Print, from the listing below, the lines starting at the line containing "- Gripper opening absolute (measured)" and ending at the line containing "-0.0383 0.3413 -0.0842", exactly as they stand, and print nothing else.
[Opening Records supplied section]
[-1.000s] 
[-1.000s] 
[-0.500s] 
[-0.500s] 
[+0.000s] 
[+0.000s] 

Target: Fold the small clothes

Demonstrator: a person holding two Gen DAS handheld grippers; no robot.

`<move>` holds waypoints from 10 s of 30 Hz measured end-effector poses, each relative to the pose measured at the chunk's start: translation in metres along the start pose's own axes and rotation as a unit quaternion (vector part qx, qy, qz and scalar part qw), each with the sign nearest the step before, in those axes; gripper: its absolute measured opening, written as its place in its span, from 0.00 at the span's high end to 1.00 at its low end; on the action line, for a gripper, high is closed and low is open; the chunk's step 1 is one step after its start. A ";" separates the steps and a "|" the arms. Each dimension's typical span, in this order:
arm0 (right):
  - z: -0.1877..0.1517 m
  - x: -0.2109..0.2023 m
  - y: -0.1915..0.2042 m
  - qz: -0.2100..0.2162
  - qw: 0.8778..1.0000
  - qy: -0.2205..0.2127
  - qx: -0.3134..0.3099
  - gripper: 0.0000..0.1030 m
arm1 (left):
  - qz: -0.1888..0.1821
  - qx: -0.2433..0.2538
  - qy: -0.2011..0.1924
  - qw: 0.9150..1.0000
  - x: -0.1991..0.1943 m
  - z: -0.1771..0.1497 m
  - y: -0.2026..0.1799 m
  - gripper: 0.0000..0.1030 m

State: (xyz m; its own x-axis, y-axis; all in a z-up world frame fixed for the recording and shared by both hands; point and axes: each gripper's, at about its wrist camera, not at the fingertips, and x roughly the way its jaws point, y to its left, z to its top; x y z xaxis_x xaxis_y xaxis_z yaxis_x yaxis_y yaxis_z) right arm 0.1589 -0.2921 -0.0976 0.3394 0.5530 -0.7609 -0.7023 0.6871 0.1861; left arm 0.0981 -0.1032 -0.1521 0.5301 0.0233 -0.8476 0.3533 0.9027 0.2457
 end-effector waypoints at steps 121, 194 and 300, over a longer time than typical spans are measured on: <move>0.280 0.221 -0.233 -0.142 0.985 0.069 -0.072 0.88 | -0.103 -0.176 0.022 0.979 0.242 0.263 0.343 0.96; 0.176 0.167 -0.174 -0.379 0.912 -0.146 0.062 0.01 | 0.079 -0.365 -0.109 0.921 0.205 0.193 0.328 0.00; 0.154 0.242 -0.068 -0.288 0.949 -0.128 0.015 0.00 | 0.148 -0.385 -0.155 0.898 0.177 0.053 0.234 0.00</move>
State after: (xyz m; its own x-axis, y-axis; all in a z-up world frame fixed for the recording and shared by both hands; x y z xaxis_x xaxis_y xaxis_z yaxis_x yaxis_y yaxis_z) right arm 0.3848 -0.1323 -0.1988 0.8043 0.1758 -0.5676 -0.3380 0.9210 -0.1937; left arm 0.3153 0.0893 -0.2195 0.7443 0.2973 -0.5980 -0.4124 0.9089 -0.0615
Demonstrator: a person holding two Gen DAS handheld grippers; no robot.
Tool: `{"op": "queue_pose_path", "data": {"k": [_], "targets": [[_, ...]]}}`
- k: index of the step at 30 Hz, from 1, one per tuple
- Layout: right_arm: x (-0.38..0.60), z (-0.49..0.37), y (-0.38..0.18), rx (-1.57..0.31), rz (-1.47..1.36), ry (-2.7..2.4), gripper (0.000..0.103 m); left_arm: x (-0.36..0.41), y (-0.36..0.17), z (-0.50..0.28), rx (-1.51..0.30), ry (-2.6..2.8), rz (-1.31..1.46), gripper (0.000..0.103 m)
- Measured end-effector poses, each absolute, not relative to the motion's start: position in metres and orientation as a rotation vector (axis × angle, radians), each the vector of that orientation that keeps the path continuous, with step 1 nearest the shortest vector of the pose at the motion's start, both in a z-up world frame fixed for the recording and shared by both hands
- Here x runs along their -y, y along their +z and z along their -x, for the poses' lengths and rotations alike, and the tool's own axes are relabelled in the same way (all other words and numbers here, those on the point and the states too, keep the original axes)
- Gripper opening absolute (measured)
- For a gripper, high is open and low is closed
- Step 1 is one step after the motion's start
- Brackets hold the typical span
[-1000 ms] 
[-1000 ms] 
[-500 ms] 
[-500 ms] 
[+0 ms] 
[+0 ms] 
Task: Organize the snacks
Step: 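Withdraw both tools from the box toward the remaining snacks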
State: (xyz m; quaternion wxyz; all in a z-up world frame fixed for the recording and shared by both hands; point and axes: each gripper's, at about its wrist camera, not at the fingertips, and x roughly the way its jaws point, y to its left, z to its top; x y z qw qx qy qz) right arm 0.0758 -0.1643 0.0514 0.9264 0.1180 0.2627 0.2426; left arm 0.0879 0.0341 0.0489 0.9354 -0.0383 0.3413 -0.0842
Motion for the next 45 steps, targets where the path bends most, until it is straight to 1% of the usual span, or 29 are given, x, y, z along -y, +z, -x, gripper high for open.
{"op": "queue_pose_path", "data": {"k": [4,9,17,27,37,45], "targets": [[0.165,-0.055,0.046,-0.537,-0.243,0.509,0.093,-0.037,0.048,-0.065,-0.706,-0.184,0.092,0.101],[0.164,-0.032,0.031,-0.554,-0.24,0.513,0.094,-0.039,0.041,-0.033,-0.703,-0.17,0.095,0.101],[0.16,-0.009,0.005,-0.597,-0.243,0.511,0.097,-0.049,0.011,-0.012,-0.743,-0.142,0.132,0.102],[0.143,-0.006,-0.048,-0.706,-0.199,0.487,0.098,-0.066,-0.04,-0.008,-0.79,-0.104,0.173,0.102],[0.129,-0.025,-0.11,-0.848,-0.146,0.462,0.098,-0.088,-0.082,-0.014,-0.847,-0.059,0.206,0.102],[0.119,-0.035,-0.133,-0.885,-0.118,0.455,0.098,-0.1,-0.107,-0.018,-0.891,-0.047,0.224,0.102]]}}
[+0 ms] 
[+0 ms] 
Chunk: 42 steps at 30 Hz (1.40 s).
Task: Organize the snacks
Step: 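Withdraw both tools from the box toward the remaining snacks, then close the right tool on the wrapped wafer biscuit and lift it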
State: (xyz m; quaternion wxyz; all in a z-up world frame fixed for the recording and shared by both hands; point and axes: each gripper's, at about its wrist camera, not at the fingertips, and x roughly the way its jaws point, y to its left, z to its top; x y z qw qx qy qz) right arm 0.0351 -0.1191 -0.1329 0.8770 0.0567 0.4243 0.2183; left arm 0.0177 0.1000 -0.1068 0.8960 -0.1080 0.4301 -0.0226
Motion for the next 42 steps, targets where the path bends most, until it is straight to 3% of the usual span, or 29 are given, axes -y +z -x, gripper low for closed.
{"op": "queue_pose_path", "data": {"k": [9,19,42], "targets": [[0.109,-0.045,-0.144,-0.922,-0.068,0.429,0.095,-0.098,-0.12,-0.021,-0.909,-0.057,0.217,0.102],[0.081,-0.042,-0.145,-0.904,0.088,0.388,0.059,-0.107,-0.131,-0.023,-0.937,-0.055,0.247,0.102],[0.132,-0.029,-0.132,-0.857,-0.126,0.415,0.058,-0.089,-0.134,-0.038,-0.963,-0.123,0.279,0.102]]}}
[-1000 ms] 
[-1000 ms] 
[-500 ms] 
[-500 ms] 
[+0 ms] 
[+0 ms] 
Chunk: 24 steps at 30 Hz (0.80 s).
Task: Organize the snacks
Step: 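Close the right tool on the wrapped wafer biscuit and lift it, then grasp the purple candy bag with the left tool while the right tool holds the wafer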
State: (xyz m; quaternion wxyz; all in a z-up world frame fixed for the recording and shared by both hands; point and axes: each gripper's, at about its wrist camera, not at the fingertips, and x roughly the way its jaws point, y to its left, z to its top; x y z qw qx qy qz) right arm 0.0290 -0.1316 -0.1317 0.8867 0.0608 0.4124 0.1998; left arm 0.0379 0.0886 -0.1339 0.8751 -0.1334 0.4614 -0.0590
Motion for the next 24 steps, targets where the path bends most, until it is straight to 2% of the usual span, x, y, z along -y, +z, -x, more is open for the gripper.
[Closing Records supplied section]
> _Exercise response_:
- Gripper opening absolute (measured)
- For a gripper, high is open and low is closed
- Step 1 is one step after the motion's start
- Brackets hold the typical span
[-1000 ms] 
[-1000 ms] 
[-500 ms] 
[-500 ms] 
[+0 ms] 
[+0 ms] 
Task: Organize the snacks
Step: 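Withdraw both tools from the box toward the remaining snacks
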State: (xyz m; quaternion wxyz; all in a z-up world frame fixed for the recording and shared by both hands; point and axes: each gripper's, at about its wrist camera, not at the fingertips, and x roughly the way its jaws point, y to its left, z to its top; x y z qw qx qy qz) right arm 0.0758 -0.1643 0.0514 0.9264 0.1180 0.2627 0.2426; left arm 0.0879 0.0341 0.0489 0.9354 -0.0383 0.3413 -0.0842

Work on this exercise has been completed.